Copy out the data exactly, leaving the pictures behind.

DATA SUPPLIED: Begin

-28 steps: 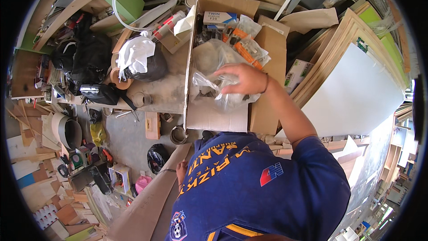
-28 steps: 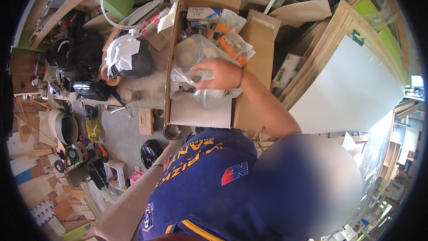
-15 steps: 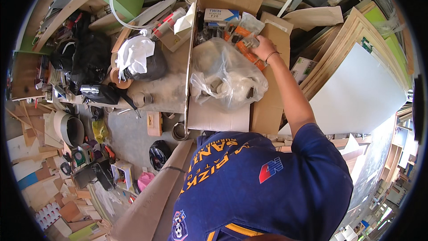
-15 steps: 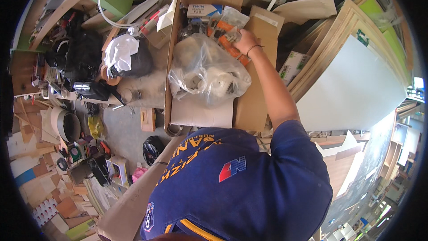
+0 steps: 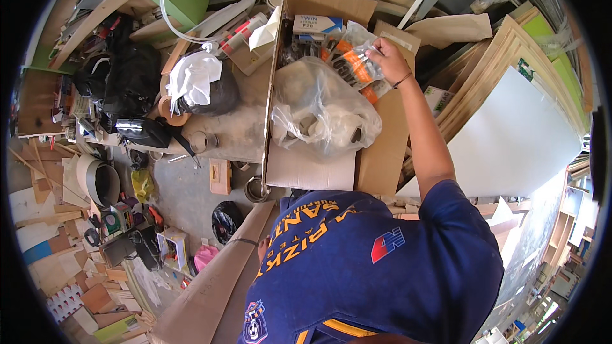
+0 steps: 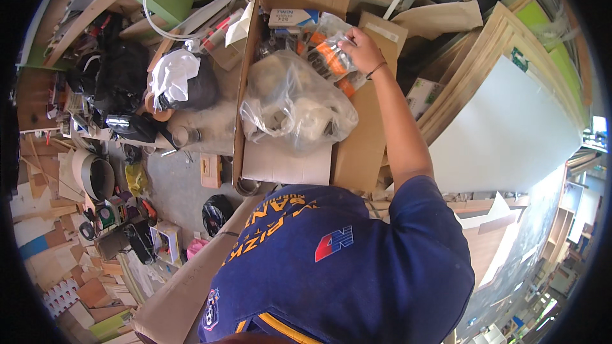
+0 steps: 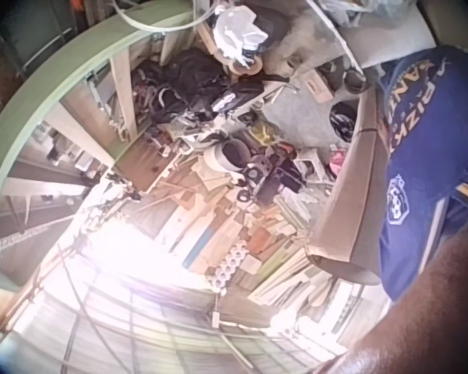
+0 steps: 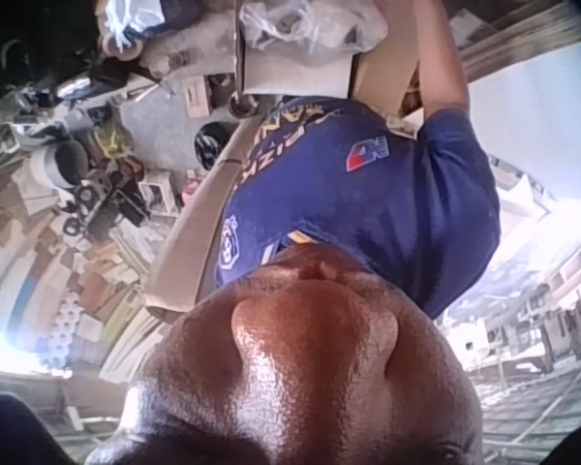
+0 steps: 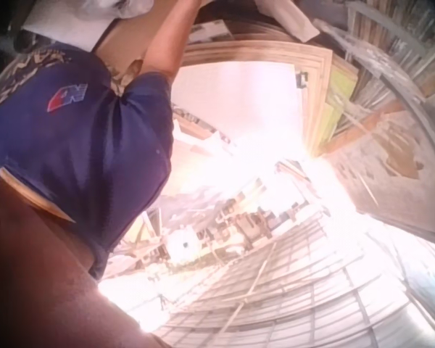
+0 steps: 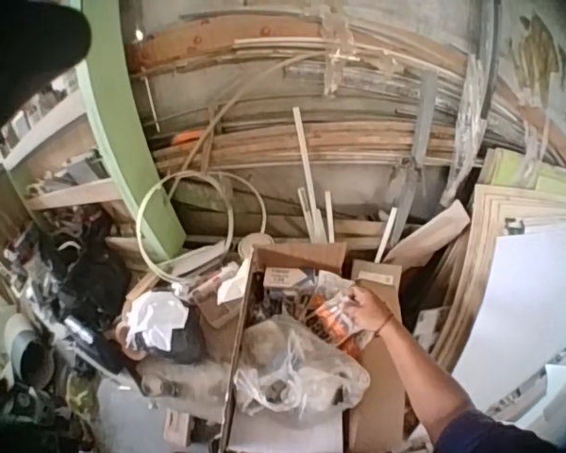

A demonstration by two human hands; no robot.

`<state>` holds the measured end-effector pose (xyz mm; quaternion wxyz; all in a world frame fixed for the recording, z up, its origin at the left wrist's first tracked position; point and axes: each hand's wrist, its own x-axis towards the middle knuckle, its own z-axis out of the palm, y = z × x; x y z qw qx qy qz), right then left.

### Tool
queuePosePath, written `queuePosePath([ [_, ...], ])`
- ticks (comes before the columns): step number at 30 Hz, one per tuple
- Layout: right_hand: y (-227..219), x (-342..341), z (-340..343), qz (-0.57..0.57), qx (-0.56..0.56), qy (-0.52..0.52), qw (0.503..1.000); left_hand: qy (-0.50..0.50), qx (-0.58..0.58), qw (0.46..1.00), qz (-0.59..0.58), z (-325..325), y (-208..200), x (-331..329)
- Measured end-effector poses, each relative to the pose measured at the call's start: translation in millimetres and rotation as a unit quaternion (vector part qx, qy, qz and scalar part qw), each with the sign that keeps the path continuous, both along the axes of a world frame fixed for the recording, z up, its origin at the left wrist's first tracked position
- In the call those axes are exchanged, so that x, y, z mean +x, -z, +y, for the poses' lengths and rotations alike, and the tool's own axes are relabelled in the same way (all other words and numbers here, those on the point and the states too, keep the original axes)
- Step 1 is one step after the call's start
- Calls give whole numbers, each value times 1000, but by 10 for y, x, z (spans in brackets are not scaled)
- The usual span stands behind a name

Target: The person measures a white panel using a tape measure, retrieves hardware from a box, and then attaches hinges to a cabinet door using a power drill.

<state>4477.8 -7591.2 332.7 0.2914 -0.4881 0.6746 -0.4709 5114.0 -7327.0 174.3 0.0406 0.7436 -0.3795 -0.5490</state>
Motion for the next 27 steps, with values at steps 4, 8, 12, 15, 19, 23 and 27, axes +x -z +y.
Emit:
queuePosePath([
  [4, -58, 186, -437, -3, -4, -54, 999, -39, -11, 999, -26, 470, -46, 16],
  [8, 162, -284, -313, 3, 63, 57, 996, 9, -4, 1000, -13, 195, 36, -90],
  [12, 64, 42, -660, 177, 98, 59, 978, -56, -27, 998, 7, 191, 38, -193],
  [15, -278, 230, -624, 64, 97, -37, 993, -144, -69, 987, 24, 202, 4, -286],
  [19, -265, 501, -697, 139, 41, -93, 985, -78, -51, 994, -58, 344, 178, -131],
  [23, -384, 932, -821, 270, -33, -117, 955, -242, -156, 949, -129, 345, -125, -463],
  [27, -741, 1573, -912, 338, -112, -146, 923, -311, -174, 928, -110, 394, -228, -618],
])
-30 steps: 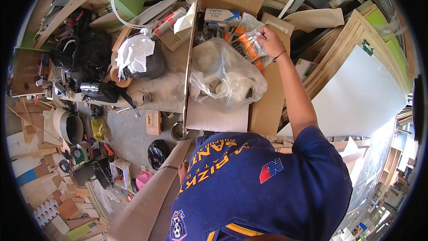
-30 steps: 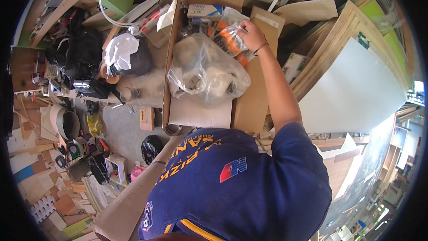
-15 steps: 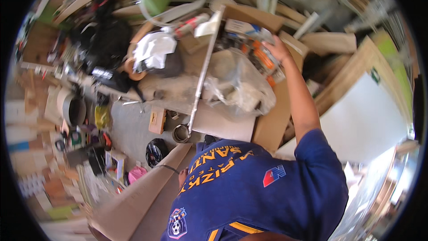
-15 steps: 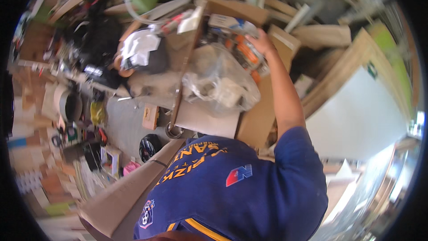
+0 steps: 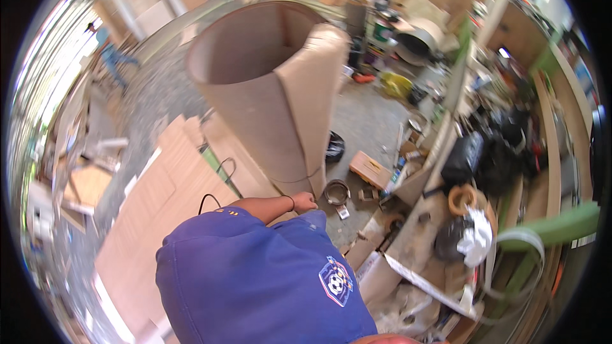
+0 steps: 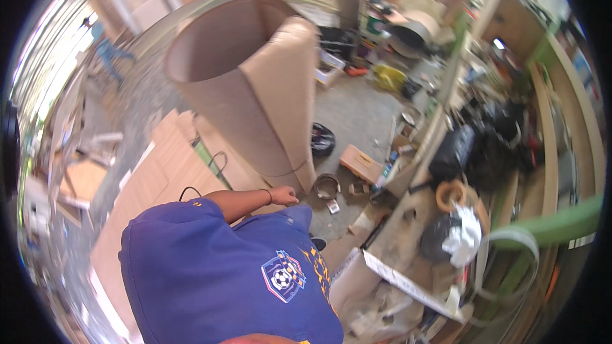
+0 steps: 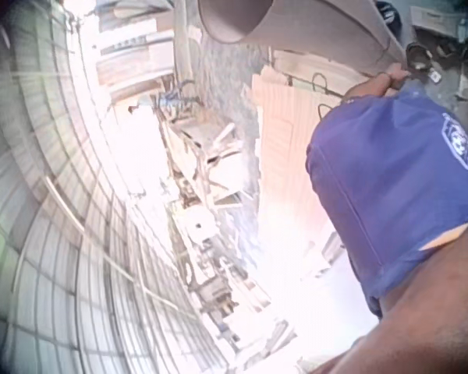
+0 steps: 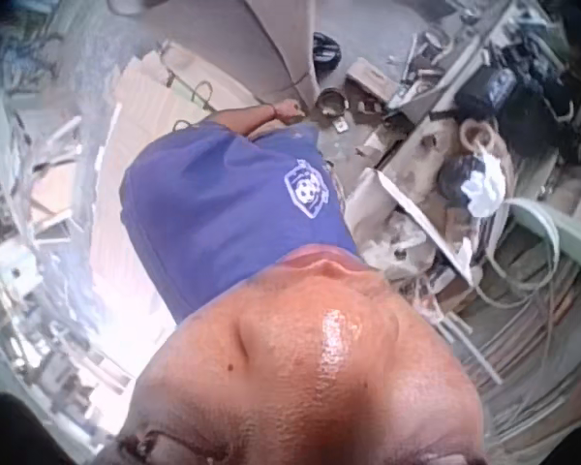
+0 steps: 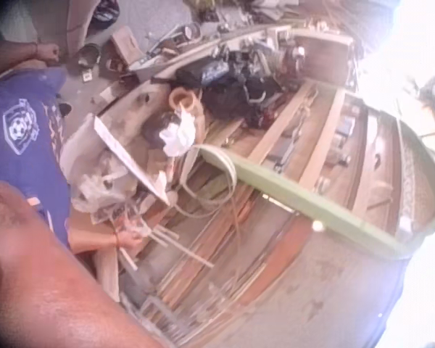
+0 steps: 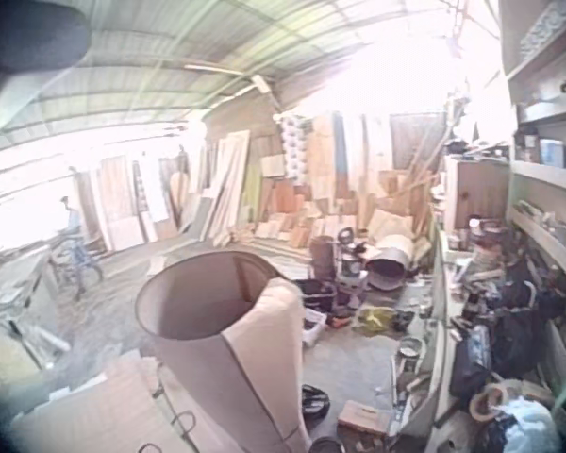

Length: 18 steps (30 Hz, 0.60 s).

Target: The person measures a white panel using a tape measure, retrieves hardware from a box, and then attaches hinges to a cabinet door using a power drill.

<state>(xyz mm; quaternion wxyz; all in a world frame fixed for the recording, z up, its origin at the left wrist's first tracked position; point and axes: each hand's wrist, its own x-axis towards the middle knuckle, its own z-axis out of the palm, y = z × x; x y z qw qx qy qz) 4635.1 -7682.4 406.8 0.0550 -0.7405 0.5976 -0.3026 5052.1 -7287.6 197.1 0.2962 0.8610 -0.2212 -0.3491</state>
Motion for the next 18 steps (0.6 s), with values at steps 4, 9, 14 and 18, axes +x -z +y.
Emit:
queuePosePath([
  [4, -364, 593, 9, -4, -64, -58, 996, -80, -10, 997, -14, 154, -174, -233],
  [9, -743, 1268, 165, -47, -129, -141, 980, -69, -69, 995, 31, 137, -412, -353],
  [14, -1062, 1818, 495, -96, -160, -222, 957, -46, -218, 975, -5, 7, -897, -270],
  [18, -1259, 2173, 807, -119, -145, -312, 931, -11, -258, 966, 3, 55, -1670, -258],
])
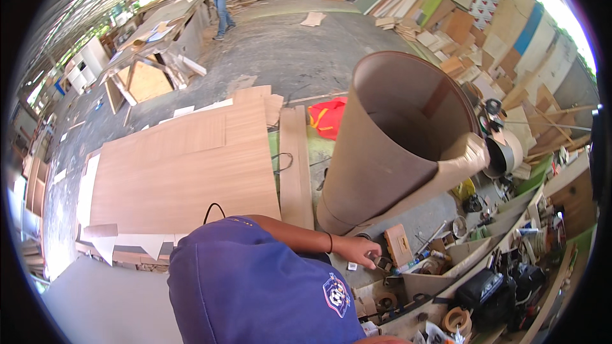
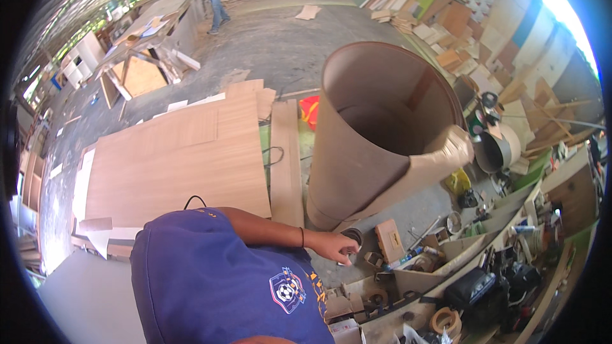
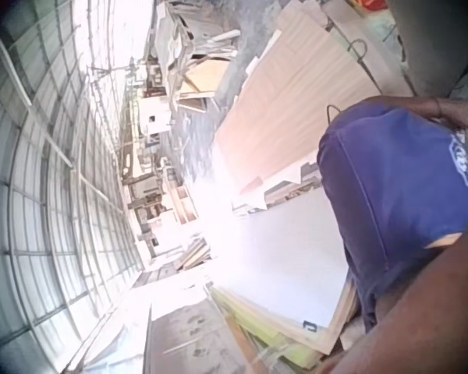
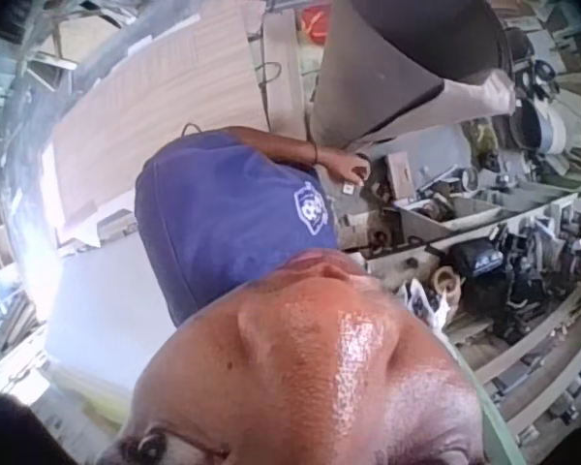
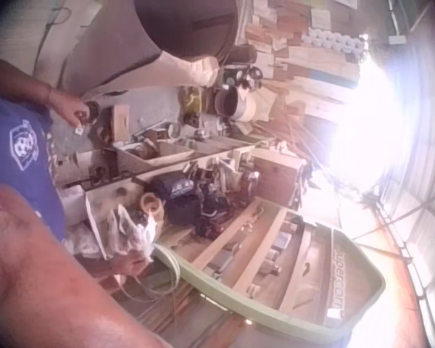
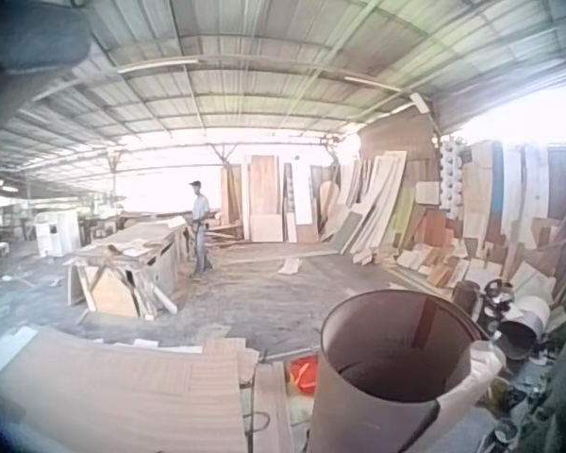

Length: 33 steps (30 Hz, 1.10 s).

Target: The person measures a white panel using a tape measure, retrieves hardware from a box, and then attaches hinges to a cabinet door using a power drill.

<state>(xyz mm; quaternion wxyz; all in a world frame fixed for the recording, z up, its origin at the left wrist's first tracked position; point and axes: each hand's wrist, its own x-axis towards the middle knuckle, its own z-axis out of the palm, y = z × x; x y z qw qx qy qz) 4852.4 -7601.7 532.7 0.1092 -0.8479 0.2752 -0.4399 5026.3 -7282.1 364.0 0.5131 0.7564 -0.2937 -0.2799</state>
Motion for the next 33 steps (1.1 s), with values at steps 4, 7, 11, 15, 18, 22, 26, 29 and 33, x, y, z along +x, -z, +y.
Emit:
queuePosePath([
  [4, -173, 359, 399, 39, 42, -151, 987, 24, -81, 993, -76, 85, -577, -89],
  [7, -400, 753, 864, 139, 74, -320, 934, -24, -115, 963, -242, 54, -634, -179],
  [11, -193, 1111, 1269, 147, 173, -477, 849, -62, -150, 940, -299, 184, -778, -214],
  [15, -117, 1325, 1619, 147, 154, -536, 817, -51, -139, 958, -246, 425, -870, -219],
  [18, -50, 1410, 1767, 131, 165, -567, 796, -26, -119, 986, -112, 578, -916, -264],
  [22, 1, 1488, 1907, 141, 178, -578, 784, -27, -152, 986, -56, 708, -889, -252],
  [26, 212, 1543, 1908, 184, 295, -570, 745, -40, -177, 982, -57, 801, -757, -225],
  [29, 219, 1606, 2054, 168, 357, -579, 713, -55, -195, 978, -39, 878, -762, -202],
  [33, 272, 1736, 2340, 137, 329, -603, 714, -129, -130, 983, 11, 983, -713, -159],
])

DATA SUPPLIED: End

» RESULT OF THIS TASK:
-28 steps: 
-28 steps: 
-15 steps: 
-15 steps: 
+0 steps: 
+0 steps: 
+0 steps: 
+0 steps: 
+0 steps: 
+0 steps: 

A demonstration by two human hands; no robot.

`<state>` holds the measured end-effector pose (xyz mm; quaternion wxyz; all in a world frame fixed for the recording, z up, its origin at the left wrist's first tracked position; point and axes: each hand's wrist, its own x-axis towards the middle knuckle, its own z-axis out of the palm, y = z × x; x y z qw qx qy qz), right then left.

### Tool
queuePosePath, written `queuePosePath([ [_, ...], ])`
- ticks (comes before the columns): step number at 30 Hz, one per tuple
- Layout: right_hand: y (-227..219), x (-342..341), z (-340..343), qz (-0.57..0.57), qx (-0.56..0.56), qy (-0.52..0.52), qw (0.503..1.000); left_hand: qy (-0.50..0.50), qx (-0.58..0.58), qw (0.46..1.00), qz (-0.59..0.58), z (-325..325), y (-208..200), x (-331..329)
- Measured end-effector poses, each relative to the pose measured at the call's start: translation in millimetres and rotation as a unit quaternion (vector part qx, qy, qz and scalar part qw), each with the sign that keeps the path continuous, both along the axes of a world frame fixed for the recording, z up, its origin at the left wrist's first tracked position
- In the call those axes are exchanged, so that x, y, z mean +x, -z, +y, for the poses' lengths and rotations alike, and the tool's own axes are relabelled in the same way (all other words and numbers here, those on the point and the states too, keep the original axes)
- Step 1 is one step after the call's start
- Calls give whole numbers, each value times 1000, but by 10 for y, x, z (spans in brackets are not scaled)
- The usual span stands behind a name

Target: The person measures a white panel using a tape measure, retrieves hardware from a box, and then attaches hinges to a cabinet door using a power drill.

<state>4477.8 -7591.2 332.7 0.2914 -0.4881 0.6746 -0.4709 5114.0 -7327.0 174.3 0.0406 0.7436 -0.3795 -0.5490</state>
Motion for the next 27 steps, with values at steps 4, 8, 12, 15, 19, 23 and 27, axes +x -z +y.
Emit:
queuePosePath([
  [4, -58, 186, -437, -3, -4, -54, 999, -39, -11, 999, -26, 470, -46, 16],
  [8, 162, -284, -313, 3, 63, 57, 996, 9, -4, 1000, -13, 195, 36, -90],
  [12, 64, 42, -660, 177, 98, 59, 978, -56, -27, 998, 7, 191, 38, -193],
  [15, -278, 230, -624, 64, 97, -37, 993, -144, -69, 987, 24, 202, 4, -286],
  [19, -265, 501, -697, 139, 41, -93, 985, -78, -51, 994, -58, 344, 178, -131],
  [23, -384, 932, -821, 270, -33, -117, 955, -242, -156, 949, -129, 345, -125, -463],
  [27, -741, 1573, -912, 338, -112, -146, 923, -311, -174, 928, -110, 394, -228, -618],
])
-30 steps: 
-30 steps: 
-15 steps: 
-15 steps: 
+0 steps: 
+0 steps: 
+0 steps: 
+0 steps: 
+0 steps: 
+0 steps: 

Length: 18 steps (30 Hz, 0.60 s).

Target: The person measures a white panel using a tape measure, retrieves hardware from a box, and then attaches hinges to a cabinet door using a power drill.

<state>(xyz mm; quaternion wxyz; all in a world frame fixed for the recording, z up, its origin at the left wrist's first tracked position; point and axes: each hand's wrist, its own x-axis towards the middle knuckle, its own z-axis out of the palm, y = z × x; x y z qw qx qy qz) 4635.1 -7682.4 406.8 0.0550 -0.7405 0.5976 -0.3026 5052.1 -7287.6 197.1 0.2962 0.8610 -0.2212 -0.3491</state>
Motion for the next 18 steps (0.6 s), with values at steps 4, 9, 14 and 18, axes +x -z +y.
Emit:
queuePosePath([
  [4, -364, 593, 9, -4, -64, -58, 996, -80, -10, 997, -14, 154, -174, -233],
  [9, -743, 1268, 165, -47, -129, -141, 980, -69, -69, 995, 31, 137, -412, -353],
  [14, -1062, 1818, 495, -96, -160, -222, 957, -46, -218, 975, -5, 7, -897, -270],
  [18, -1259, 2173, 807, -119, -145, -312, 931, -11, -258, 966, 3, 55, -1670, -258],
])

Length: 33 steps (30 Hz, 1.10 s).

Target: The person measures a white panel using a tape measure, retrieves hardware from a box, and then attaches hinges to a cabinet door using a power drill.

<state>(xyz mm; quaternion wxyz; all in a world frame fixed for the recording, z up, its origin at the left wrist's first tracked position; point and axes: each hand's wrist, its own x-axis towards the middle knuckle, its own z-axis out of the palm, y = z × x; x y z qw qx qy qz) 4852.4 -7601.7 532.7 0.1092 -0.8479 0.2752 -0.4399 5026.3 -7282.1 364.0 0.5131 0.7564 -0.2937 -0.2799</state>
Motion for the next 33 steps (1.1 s), with values at steps 4, 7, 11, 15, 18, 22, 26, 29 and 33, x, y, z along +x, -z, +y.
Emit:
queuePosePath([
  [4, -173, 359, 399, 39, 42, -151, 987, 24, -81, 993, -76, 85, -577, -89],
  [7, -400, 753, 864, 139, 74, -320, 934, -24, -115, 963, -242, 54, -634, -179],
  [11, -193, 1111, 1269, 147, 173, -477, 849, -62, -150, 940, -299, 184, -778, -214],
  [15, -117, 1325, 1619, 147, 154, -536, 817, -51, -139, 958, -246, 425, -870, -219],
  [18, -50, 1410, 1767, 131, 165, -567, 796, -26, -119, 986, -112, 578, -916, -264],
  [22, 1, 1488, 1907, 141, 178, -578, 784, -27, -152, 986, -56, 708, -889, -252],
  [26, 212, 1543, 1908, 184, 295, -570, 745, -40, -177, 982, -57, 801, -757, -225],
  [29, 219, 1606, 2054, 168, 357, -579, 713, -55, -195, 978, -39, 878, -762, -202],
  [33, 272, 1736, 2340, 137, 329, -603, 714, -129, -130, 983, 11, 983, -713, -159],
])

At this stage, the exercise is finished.